TASK DIRECTIONS — Begin at the line containing "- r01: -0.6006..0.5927" in the entries below and end at the line containing "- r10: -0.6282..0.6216"; transcribe that range exactly and nothing outside it.

[Stored items from a collection]
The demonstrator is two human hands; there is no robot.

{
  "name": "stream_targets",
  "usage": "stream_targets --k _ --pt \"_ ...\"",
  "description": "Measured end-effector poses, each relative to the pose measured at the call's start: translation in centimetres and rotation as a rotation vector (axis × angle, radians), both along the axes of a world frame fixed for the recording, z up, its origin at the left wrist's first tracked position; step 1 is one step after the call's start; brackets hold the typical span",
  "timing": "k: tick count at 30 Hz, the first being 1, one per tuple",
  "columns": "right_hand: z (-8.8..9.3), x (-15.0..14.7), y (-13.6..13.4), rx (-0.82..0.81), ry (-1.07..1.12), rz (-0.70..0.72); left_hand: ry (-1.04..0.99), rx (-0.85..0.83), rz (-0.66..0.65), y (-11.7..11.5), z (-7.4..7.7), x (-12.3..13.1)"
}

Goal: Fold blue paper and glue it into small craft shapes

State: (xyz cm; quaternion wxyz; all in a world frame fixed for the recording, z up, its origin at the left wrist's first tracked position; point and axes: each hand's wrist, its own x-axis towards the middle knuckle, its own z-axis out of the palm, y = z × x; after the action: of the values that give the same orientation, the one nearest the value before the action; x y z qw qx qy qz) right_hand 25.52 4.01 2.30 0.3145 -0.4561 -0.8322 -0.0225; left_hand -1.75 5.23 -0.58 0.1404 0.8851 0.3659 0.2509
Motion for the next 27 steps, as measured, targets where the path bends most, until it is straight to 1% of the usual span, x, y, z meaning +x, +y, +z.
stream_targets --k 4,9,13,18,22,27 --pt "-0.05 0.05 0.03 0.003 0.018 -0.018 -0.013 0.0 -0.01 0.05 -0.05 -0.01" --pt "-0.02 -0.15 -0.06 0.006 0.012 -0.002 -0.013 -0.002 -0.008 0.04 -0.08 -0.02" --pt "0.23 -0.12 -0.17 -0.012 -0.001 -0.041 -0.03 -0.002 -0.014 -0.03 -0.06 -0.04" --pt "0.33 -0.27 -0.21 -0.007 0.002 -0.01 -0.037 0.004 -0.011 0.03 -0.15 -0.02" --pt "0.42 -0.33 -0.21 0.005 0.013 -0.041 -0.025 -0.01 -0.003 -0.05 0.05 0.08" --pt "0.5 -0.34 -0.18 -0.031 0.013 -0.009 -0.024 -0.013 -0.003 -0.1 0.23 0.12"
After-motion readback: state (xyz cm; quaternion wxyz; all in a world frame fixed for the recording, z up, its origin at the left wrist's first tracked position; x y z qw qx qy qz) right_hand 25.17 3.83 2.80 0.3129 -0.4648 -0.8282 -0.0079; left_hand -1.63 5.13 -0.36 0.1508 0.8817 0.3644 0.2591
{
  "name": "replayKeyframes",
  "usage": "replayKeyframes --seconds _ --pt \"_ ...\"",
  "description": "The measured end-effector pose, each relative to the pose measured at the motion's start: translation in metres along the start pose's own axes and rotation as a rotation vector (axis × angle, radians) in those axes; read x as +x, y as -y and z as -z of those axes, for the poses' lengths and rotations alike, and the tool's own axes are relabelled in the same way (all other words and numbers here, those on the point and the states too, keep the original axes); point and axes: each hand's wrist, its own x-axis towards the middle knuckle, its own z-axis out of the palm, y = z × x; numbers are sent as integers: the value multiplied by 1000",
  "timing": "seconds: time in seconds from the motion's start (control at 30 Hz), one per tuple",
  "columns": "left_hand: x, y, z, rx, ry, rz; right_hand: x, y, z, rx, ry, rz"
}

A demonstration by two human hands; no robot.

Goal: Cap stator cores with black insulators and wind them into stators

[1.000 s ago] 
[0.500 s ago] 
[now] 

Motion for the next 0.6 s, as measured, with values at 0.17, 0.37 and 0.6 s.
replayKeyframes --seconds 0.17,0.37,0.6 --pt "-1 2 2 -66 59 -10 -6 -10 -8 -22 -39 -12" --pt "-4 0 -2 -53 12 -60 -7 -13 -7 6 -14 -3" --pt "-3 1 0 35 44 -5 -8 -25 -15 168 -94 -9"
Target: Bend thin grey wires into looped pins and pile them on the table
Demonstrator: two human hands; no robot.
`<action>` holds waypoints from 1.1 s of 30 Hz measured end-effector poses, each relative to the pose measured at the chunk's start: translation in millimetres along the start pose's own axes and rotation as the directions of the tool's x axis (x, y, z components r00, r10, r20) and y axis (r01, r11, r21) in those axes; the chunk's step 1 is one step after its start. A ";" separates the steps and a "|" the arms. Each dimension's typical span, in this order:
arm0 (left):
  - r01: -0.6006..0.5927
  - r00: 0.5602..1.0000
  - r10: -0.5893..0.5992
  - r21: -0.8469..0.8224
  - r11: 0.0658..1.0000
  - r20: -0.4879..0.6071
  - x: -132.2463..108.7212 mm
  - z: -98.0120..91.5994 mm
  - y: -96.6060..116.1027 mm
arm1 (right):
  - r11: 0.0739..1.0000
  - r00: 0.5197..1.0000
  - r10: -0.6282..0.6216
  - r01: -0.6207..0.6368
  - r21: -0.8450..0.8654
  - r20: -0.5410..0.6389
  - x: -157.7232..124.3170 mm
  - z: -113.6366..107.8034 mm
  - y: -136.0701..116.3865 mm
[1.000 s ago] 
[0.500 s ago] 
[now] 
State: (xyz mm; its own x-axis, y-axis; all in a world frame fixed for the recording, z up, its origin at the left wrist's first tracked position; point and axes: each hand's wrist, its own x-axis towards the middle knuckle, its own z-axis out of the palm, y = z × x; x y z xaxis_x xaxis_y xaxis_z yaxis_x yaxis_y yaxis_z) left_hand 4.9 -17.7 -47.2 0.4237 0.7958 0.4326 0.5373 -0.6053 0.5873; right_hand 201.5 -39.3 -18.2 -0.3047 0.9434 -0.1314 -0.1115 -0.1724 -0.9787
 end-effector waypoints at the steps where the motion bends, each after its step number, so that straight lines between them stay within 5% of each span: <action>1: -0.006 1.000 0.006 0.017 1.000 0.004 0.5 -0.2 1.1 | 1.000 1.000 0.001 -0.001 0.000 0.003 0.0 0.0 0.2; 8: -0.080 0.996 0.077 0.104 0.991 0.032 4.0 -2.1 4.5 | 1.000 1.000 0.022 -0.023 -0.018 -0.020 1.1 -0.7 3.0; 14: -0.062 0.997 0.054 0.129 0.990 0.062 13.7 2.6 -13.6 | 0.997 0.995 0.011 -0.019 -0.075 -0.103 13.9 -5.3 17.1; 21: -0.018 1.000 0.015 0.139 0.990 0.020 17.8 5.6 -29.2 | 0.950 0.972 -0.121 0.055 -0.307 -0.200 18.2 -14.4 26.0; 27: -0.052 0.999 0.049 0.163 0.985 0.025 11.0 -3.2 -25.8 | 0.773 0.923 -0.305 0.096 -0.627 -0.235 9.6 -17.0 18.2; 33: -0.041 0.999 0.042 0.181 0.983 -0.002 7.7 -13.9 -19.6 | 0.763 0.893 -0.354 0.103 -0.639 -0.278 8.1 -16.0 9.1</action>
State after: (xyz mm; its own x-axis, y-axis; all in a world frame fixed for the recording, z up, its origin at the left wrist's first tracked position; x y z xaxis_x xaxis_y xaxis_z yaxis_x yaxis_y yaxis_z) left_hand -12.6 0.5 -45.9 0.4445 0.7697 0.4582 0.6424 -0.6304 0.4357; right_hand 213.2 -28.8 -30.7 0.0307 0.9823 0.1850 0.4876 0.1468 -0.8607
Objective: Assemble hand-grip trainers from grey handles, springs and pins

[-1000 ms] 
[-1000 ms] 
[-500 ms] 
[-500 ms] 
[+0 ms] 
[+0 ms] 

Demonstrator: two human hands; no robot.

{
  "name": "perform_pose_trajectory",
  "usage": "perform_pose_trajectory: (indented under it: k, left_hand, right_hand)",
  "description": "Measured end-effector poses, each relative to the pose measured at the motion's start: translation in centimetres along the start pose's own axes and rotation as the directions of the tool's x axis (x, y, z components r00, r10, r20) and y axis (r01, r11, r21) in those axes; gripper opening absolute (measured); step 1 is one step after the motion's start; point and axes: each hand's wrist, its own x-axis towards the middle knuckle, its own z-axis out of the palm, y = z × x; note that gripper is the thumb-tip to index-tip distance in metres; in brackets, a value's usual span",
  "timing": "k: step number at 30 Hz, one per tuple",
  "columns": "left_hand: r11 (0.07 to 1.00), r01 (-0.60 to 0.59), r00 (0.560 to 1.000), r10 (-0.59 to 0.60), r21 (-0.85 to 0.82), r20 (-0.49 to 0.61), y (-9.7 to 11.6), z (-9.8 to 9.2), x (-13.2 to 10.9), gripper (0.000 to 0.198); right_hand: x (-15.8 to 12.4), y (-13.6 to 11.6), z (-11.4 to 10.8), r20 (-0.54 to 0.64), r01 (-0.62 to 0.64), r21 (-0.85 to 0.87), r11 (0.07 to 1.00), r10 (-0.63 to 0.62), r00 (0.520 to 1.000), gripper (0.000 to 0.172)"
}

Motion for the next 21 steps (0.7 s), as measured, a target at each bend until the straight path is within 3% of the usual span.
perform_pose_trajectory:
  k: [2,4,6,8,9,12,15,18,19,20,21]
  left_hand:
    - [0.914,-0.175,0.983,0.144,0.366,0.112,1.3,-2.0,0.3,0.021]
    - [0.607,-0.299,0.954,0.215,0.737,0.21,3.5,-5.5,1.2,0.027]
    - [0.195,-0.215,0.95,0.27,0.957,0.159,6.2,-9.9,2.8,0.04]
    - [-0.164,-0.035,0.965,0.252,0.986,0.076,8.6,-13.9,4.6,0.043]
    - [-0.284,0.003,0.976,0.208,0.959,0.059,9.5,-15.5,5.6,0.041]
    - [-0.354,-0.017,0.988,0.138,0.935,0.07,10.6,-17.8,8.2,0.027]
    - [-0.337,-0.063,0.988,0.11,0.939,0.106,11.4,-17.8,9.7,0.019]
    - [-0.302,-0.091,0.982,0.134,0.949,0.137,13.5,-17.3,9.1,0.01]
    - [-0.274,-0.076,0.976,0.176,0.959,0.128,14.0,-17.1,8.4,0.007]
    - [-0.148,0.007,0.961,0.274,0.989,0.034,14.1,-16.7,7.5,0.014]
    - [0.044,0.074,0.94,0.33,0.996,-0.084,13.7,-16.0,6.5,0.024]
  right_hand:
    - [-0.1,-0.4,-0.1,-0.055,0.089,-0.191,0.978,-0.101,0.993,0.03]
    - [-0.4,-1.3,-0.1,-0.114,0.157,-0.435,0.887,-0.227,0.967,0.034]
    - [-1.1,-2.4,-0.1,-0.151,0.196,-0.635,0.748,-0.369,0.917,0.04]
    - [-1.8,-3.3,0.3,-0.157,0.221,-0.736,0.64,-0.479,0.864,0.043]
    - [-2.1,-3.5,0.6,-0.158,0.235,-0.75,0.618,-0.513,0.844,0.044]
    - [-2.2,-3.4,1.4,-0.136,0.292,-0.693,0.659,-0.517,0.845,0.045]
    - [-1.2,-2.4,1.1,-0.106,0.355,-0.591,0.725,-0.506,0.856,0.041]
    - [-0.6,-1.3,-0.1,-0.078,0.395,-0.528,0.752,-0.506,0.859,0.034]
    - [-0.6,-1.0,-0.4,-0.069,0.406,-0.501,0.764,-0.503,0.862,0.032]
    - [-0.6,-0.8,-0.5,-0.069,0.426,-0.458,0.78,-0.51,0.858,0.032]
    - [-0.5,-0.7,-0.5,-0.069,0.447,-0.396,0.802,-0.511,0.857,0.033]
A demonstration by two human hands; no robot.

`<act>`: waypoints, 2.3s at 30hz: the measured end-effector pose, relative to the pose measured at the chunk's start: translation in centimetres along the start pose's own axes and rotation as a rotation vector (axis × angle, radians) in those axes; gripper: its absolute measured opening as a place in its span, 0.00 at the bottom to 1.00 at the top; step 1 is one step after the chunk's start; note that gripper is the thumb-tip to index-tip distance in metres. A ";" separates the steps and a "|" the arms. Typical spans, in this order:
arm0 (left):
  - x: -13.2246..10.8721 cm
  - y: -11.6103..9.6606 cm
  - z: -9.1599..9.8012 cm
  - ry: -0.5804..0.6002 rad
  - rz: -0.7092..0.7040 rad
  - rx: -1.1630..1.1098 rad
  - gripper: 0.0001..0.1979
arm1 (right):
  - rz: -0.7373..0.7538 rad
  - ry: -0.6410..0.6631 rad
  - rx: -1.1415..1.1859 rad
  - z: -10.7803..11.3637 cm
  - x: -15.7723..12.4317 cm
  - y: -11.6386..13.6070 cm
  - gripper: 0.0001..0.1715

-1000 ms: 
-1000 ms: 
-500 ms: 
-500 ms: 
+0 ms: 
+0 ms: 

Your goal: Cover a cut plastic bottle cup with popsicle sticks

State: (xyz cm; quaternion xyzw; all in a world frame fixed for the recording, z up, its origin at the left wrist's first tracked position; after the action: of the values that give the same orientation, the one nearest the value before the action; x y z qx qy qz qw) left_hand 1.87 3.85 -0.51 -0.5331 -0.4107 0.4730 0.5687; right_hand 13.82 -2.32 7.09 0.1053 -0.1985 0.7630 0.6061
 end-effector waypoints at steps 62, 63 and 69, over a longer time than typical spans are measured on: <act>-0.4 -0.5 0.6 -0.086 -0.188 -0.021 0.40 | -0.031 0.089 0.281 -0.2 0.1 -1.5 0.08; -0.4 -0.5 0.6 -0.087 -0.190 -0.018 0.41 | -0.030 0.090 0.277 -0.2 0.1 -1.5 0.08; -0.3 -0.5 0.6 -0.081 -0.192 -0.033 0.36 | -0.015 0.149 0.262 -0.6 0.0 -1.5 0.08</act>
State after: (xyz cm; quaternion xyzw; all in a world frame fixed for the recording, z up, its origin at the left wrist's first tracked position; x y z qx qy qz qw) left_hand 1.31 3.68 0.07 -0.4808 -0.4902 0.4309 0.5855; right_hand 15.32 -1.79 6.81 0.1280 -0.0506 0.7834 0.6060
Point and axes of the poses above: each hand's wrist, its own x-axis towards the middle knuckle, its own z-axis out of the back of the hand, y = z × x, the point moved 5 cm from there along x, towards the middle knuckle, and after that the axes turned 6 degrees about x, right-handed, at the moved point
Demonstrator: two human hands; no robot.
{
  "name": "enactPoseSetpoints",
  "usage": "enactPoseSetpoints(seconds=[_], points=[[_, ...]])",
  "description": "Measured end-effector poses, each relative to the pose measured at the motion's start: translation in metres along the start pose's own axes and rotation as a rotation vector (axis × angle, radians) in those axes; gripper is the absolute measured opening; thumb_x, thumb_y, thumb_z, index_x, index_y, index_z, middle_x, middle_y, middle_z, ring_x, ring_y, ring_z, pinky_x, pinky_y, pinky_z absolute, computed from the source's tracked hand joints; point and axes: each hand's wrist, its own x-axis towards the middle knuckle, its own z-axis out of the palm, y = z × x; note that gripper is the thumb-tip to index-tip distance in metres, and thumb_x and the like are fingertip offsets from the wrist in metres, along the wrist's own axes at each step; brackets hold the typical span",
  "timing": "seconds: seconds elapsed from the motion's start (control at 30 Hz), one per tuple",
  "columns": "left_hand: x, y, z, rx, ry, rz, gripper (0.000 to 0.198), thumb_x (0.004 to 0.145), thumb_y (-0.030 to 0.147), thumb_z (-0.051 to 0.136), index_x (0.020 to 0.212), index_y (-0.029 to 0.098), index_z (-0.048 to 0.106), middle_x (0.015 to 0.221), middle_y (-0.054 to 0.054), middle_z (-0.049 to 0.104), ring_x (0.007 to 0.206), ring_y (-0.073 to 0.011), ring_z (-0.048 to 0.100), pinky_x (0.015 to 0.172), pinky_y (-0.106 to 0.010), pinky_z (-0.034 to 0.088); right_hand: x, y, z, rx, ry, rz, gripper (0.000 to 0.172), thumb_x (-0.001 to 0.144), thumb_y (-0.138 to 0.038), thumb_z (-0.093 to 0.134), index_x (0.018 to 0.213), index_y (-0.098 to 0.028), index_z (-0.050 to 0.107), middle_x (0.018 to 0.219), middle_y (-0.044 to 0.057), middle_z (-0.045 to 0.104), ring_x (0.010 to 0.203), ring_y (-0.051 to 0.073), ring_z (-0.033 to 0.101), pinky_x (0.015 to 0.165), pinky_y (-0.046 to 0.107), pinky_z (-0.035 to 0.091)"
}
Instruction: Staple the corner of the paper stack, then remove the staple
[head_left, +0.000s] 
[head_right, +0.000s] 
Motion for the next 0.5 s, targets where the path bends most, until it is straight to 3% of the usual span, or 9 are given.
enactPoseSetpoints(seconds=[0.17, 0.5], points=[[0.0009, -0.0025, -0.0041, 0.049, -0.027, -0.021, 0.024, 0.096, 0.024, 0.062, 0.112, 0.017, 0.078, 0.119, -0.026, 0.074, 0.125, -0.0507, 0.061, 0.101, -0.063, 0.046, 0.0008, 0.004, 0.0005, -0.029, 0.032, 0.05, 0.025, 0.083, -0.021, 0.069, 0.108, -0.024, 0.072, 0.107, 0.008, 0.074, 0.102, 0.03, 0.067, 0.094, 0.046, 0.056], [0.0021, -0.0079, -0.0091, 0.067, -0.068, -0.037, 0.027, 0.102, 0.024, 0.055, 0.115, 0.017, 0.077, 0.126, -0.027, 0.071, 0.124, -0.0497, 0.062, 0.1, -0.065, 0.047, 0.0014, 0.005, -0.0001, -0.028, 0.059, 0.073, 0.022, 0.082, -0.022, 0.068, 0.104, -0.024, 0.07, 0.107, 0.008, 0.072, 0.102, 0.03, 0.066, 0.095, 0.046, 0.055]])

ANSWER FOR THIS EXERCISE —
  - r01: -0.6006..0.5927
  - r00: 0.5602..1.0000
  - r10: -0.5893..0.5992
  - r21: -0.8469..0.8224
  - r11: 0.0658..1.0000
  - r20: -0.4879..0.6071
  - x: -132.2463..108.7212 mm
  - z: -98.0120..91.5994 mm
  - y: -96.6060..116.1027 mm
arm1 (right):
  - r11: 0.0739..1.0000
  - r00: 0.5197..1.0000
  - r10: -0.6282..0.6216

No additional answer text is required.